The output is the lines below from the one with "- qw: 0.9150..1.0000" through the one with "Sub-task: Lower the", both included, printed exactly and with no other line.

━━━━━ Supplied data

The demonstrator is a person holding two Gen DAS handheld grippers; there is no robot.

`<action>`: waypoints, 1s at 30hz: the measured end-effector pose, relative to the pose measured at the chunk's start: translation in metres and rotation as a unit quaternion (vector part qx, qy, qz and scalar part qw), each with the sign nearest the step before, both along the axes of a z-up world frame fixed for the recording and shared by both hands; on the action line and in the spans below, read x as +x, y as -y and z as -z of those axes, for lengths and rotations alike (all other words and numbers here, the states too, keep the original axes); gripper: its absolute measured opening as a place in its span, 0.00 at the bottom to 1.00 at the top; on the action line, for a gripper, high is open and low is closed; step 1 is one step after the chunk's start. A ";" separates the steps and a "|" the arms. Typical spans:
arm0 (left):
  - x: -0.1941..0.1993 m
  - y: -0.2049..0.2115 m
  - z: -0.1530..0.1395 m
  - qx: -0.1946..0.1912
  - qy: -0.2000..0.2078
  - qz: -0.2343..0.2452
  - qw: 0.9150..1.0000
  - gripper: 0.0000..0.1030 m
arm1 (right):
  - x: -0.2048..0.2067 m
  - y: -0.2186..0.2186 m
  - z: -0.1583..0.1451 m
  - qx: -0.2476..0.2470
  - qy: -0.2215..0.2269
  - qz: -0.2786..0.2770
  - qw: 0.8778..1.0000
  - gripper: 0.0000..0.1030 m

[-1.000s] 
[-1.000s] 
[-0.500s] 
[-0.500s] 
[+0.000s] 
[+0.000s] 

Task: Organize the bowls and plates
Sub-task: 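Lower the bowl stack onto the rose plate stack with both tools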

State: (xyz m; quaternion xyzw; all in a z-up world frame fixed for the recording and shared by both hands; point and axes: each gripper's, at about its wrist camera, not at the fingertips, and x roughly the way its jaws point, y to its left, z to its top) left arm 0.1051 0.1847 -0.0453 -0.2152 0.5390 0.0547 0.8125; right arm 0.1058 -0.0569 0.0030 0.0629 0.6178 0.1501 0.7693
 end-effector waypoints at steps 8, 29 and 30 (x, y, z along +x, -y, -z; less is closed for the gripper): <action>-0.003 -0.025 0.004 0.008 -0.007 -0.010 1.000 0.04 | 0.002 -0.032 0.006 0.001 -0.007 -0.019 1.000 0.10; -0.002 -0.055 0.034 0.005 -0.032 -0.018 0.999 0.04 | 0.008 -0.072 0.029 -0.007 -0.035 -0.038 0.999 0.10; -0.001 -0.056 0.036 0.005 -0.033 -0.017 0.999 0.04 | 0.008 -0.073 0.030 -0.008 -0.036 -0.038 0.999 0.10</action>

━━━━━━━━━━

Answer section>
  - qw: 0.9150..1.0000
  - gripper: 0.0000..0.1030 m
arm1 (right):
  - x: -0.2048..0.2067 m
  - y: -0.2186..0.2186 m
  - z: -0.1583..0.1451 m
  - qx: -0.2476..0.2470
  - qy: -0.2215..0.2269
  - qz: -0.2786..0.2770
  - qw: 0.8778..1.0000
  - gripper: 0.0000..0.1030 m

[-1.000s] 
[-1.000s] 
[-0.500s] 
[-0.500s] 
[+0.000s] 
[+0.000s] 

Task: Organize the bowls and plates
Sub-task: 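Lower the bowl stack onto the rose plate stack with both tools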

This output has been written out in full.